Action item
Scan the entries for "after". Every line that holds it is to be copied.

Listed records
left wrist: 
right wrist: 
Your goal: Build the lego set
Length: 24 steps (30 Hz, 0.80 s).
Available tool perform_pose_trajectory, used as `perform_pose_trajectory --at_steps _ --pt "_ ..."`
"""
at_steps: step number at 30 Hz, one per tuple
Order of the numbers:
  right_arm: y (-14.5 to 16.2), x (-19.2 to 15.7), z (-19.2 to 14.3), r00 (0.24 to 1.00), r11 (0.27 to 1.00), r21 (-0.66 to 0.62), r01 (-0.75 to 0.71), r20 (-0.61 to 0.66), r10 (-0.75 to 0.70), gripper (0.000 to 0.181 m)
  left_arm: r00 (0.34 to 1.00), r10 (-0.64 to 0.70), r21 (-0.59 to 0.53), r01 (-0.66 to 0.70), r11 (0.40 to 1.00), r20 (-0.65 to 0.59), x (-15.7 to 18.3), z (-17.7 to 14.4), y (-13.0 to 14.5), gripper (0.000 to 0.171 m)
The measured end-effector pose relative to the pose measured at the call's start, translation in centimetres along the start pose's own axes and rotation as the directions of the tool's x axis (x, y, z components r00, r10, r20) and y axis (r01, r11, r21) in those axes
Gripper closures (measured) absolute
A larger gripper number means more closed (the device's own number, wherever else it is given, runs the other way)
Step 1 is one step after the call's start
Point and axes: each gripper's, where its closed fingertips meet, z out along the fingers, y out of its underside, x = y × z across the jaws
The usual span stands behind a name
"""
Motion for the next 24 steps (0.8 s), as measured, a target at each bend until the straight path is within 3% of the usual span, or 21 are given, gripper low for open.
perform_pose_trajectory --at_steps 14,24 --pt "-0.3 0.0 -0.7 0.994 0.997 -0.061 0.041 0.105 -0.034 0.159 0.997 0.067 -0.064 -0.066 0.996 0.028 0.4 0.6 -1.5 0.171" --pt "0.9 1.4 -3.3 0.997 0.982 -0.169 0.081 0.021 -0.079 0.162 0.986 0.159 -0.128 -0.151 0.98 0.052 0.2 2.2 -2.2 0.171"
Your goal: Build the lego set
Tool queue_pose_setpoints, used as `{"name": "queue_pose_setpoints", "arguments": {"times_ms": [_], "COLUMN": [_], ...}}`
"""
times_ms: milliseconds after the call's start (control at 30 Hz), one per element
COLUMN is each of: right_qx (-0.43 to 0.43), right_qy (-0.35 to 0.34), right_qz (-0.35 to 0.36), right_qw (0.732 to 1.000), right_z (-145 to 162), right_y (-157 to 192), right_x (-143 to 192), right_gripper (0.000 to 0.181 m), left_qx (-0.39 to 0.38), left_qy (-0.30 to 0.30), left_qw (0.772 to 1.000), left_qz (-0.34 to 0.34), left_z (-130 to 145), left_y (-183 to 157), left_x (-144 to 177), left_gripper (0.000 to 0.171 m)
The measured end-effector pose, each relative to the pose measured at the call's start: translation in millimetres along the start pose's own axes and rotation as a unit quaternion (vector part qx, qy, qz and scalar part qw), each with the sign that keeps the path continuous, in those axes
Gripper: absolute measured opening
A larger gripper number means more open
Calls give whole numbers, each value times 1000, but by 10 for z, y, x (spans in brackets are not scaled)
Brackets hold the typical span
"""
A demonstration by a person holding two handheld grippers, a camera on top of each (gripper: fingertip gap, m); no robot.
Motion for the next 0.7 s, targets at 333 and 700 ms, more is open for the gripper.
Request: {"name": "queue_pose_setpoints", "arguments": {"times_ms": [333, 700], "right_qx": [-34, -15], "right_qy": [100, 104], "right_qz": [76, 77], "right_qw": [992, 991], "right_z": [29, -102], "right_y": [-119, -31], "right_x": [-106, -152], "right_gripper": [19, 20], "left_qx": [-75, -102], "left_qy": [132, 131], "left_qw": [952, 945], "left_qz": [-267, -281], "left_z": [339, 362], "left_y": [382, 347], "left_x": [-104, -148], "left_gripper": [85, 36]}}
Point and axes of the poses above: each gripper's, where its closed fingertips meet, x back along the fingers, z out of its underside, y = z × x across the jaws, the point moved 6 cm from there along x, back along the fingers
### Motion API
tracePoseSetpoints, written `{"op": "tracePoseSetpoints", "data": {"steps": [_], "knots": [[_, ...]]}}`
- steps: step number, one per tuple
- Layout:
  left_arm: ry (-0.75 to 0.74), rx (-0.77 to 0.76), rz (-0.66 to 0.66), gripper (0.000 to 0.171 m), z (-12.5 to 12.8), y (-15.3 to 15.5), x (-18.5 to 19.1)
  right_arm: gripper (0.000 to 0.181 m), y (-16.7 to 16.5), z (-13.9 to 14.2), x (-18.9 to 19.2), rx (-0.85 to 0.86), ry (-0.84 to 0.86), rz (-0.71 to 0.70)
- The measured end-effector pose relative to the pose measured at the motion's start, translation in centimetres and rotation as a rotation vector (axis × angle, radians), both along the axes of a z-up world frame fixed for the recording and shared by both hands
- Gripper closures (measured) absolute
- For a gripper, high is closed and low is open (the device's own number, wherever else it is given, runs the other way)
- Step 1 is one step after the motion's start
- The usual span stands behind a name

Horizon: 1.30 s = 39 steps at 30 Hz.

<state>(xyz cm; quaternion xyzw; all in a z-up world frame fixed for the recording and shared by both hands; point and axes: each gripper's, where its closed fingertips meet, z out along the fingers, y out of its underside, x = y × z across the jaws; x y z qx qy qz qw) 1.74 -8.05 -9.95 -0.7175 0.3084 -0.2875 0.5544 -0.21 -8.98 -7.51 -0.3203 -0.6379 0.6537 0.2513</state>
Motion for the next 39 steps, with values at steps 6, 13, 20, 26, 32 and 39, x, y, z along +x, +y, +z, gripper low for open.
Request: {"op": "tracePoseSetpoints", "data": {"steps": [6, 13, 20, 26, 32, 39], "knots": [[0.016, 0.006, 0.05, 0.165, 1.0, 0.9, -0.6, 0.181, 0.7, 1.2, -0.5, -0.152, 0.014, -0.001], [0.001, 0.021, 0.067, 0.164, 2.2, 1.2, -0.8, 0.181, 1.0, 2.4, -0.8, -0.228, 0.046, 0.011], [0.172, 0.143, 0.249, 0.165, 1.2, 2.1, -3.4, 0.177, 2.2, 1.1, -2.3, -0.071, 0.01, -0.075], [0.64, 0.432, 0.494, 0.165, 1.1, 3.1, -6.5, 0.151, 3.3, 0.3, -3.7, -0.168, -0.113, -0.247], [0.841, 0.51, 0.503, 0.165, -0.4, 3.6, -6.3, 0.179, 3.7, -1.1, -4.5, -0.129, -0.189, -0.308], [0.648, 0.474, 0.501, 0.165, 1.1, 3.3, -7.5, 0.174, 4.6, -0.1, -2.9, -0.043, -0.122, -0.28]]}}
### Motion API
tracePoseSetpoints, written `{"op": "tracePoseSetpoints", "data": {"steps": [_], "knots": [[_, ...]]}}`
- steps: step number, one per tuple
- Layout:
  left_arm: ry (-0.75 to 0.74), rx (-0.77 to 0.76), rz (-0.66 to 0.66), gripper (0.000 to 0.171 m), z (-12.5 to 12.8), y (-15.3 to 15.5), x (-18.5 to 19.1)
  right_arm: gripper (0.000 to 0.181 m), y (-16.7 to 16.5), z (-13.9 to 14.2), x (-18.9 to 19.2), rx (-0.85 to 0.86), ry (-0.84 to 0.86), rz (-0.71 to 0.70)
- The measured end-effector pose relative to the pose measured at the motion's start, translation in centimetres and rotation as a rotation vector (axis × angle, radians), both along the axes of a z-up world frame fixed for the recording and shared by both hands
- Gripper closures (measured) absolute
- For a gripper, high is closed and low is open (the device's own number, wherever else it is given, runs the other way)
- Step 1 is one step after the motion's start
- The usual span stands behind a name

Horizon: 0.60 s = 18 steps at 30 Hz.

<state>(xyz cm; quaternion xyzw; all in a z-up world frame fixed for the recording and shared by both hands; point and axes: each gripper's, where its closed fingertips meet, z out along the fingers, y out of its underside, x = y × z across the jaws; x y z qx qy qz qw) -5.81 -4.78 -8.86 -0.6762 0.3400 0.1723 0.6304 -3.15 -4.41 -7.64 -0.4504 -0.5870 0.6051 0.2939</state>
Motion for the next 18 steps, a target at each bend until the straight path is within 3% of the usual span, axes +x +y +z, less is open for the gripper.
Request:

Exercise output
Step 1 is one step after the call's start
times_ms: milliseconds after the call's start (control at 30 Hz), one per element
- Step 1 is one step after the motion's start
- Step 1 is one step after the motion's start

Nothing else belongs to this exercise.